AŞAĞIDAKİ İKİ HABER AYNI KAFAYI ELEŞTİRİYOR: AA1'in Kafasında Ne Var? AA1'in fotoğrafına dikkatle bakın ve kafasında ne olduğunu bulun; yazıları sonra okuyun... Bu arada, çok sevdiğimiz İstanbul Üniversitesi Rektörlüğüne sesleniyoruz: Haksız mıyız mıyız, Medyaya Düşman Yetiştirmek'te? (Bu arada belirtelim, bugün- 18 Nisan 2006 tarihinde Hürriyet varakının UNM'si de aynı asparagas habere dikkat çekip, herkesi töhmet altında bırakıyor... http://www.hurriyet.com.tr/yazarlar/4270891.asp?yazarid=10&gid=61 "Kampus Mafyaları...")

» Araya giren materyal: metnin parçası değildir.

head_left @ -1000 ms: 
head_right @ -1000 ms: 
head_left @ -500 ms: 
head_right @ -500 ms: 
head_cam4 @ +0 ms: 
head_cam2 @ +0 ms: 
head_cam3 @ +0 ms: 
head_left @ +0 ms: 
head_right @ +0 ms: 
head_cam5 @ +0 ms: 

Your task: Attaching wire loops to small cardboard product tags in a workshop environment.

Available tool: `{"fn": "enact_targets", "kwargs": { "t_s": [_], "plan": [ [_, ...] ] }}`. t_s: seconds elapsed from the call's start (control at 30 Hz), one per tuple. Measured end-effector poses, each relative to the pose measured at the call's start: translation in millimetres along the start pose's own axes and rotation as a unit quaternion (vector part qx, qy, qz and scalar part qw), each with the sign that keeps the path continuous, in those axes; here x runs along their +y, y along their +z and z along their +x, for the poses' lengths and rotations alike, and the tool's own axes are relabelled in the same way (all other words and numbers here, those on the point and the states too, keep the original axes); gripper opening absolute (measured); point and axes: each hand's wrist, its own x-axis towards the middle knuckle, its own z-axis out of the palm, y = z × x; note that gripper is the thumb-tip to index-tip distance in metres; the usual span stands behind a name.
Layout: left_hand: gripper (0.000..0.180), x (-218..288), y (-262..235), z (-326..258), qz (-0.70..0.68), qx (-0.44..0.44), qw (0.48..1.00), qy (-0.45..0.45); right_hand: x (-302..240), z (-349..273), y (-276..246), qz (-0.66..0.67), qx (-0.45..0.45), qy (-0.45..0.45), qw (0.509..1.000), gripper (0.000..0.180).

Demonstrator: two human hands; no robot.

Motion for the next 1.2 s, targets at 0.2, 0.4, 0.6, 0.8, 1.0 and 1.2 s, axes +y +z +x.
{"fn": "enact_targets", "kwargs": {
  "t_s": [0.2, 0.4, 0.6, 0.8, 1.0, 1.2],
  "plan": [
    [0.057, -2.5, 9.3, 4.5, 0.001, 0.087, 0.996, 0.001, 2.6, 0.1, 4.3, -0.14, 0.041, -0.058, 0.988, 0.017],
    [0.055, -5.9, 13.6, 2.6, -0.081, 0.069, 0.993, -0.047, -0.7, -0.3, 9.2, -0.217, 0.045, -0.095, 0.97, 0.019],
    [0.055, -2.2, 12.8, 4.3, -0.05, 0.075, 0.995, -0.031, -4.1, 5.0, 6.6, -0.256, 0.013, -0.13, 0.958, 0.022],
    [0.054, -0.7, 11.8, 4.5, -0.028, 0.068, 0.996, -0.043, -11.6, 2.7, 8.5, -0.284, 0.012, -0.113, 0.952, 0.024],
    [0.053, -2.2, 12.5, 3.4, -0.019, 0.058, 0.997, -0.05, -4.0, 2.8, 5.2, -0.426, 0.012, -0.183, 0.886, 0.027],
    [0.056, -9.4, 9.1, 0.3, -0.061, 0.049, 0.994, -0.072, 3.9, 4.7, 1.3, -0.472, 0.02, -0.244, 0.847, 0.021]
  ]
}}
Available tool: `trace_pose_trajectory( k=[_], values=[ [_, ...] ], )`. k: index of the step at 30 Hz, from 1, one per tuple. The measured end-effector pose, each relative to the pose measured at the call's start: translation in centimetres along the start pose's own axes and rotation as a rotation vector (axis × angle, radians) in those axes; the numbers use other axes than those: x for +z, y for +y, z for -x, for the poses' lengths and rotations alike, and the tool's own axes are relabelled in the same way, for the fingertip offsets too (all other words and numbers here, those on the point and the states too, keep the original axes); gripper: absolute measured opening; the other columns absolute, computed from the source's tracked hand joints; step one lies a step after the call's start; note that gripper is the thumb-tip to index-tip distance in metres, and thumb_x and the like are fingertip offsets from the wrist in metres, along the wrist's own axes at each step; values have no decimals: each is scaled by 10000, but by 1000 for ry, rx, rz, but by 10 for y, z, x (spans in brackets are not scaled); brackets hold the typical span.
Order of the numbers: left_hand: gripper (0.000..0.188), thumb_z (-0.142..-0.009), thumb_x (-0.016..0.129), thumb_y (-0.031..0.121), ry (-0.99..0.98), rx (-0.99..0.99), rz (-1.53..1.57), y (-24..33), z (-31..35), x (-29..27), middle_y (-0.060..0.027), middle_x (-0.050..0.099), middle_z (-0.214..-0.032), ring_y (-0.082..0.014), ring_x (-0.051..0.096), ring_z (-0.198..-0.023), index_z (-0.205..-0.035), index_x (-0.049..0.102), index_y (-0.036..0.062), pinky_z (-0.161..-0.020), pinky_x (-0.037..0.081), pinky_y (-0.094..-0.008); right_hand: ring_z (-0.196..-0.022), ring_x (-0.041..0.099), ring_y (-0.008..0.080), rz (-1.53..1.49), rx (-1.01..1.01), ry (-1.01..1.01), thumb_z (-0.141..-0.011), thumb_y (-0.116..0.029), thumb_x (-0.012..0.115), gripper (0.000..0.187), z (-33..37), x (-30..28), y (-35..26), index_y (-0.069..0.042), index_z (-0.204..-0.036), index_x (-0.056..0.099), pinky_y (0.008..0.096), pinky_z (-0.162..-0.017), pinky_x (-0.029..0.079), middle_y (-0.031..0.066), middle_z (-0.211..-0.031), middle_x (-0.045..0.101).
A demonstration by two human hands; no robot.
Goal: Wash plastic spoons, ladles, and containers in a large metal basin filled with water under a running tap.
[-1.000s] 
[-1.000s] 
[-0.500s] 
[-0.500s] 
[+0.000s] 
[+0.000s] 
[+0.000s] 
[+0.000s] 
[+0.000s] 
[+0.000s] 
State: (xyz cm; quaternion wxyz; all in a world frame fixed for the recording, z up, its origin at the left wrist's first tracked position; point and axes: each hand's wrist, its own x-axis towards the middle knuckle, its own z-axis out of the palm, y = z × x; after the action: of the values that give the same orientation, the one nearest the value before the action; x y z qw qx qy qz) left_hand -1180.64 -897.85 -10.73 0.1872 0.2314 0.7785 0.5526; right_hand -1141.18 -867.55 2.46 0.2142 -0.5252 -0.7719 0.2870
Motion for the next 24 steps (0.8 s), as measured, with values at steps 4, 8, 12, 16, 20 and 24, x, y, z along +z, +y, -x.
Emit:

BU PROFESÖR İŞGÜZAR MI YOKSA HABERCİ Mİ?

18.04.2006

Köşesinde uzmanı olduğu reklam pazarlama ve halkla ilişkilerden çok sinema, siyaset ve magazine dair konulara dalan Pro. Ali Atıf Bir, yine kendi yarattığı bir tartışmanın ortasında buldu kendini. Gerçi bu tam da Bir`in istediği şeydi ama bu tartışma aynı zamanda haberciliğin internetten gelen her türlü ''bilgi''ye dayalı yapılıp yapılmayacağı konusunu da gündeme getirdi.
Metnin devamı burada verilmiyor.